Is there any proof to the commutativity of addition? Technically no, because it is rather an axiom for the real numbers as an algebraic field.

Yet, but understanding how addition operates, it is easy to AGREE that commutativity makes sense, and hence, we embrace the axiom.

For example, it makes all the sense of the world to think that \(3 + 4\) is the same as \(4 + 3\). Why is the that?? Because of the way we conduct the addition in our minds: it is like the count 3 (say, using fingers) and then we count 4.

So we reason that we would in the end count the same amount of fingers, even if we counted 4 first and 3 second.

That is a good way of seeing it. And the take home concept out of this is that commutativity is NOT granted, and some operations will have it and others will not have it.

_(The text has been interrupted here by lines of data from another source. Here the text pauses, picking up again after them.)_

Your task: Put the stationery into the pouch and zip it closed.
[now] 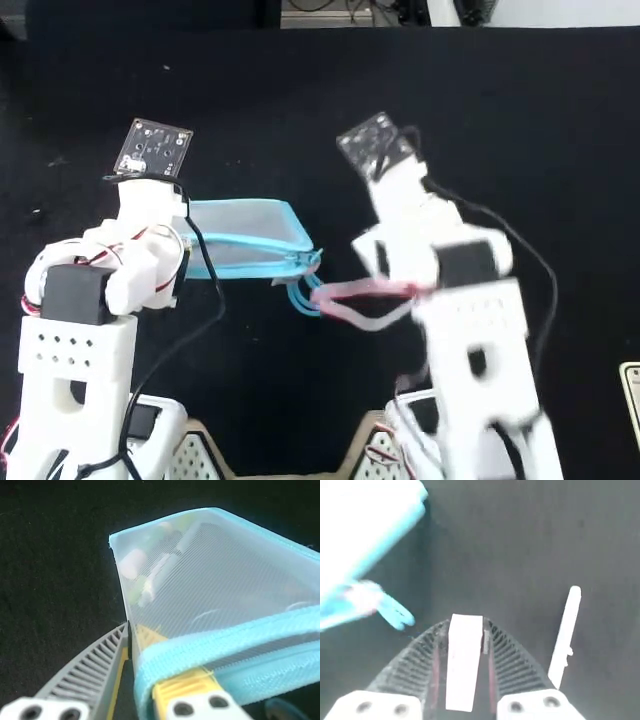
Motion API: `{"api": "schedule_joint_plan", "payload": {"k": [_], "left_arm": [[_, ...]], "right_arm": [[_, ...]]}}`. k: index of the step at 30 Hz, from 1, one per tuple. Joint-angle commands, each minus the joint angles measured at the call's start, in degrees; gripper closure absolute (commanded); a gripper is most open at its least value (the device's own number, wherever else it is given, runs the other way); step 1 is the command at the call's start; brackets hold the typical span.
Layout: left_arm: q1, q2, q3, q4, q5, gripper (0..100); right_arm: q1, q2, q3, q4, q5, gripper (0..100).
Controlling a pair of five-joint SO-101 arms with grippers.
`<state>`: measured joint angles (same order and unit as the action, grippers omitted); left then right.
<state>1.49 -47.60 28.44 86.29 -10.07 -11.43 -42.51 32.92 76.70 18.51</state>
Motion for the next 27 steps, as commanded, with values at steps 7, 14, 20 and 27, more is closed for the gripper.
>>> {"api": "schedule_joint_plan", "payload": {"k": [7, 14, 20, 27], "left_arm": [[0.2, 0.4, 1.2, -0.3, -0.4, 97], [0.2, 0.4, 1.2, -0.4, -0.4, 97], [0.2, 0.4, 1.2, -0.3, -0.4, 97], [0.2, 0.4, 1.2, -0.3, -0.4, 97]], "right_arm": [[-19.5, -26.9, -0.7, -4.0, -10.2, 98.7], [-33.7, -37.3, 8.0, -20.6, -10.2, 98.7], [-38.0, -42.9, 24.0, -41.1, -10.1, 98.7], [-37.8, -44.8, 37.2, -58.1, -9.8, 98.7]]}}
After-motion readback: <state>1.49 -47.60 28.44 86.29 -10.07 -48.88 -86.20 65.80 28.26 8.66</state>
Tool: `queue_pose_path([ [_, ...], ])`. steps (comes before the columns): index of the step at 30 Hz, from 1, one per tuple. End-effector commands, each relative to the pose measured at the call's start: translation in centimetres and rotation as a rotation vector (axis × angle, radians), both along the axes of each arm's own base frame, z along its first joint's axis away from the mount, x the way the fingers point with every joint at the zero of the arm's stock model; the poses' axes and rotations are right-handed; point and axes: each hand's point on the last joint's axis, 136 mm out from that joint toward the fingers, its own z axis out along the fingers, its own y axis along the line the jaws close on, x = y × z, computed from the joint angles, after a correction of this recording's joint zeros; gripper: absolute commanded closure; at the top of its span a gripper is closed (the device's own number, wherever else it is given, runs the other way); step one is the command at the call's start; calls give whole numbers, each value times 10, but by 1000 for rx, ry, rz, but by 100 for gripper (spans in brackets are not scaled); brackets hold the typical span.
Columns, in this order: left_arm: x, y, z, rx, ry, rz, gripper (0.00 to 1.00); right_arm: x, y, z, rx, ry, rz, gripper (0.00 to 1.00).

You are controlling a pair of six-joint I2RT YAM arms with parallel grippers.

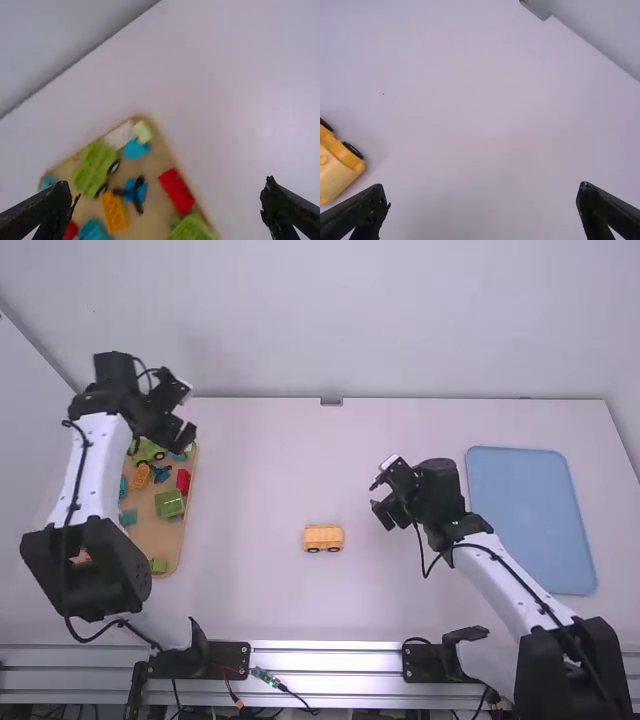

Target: Assemble lego blocks to make yellow taxi

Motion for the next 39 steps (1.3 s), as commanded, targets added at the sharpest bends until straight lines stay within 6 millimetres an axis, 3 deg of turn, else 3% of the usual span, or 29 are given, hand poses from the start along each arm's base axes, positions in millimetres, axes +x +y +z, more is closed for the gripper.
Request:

Other operations that have commutativity

Is commutativity common? Yes, pretty much. But not all operations have it. Even the common ones. For example, the multiplications of numbers is commutative. This, we have that

\[\large a\cdot b = b \cdot a\]

for all real numbers \(a\) and \(b\). Nice, so that means that commutativity holds for all common operations? Not all. For example, neither the subtraction nor division of numbers are commutative. Indeed, in general

\[\large a - b = \not b - a\]

and the equality only holds when \(a = b\). So for example, \(3 - 1 = 2\) and \(1 - 3 = -2\) are not equal. So, the subtraction of numbers is not commutative. Surprised? Well, now you know it.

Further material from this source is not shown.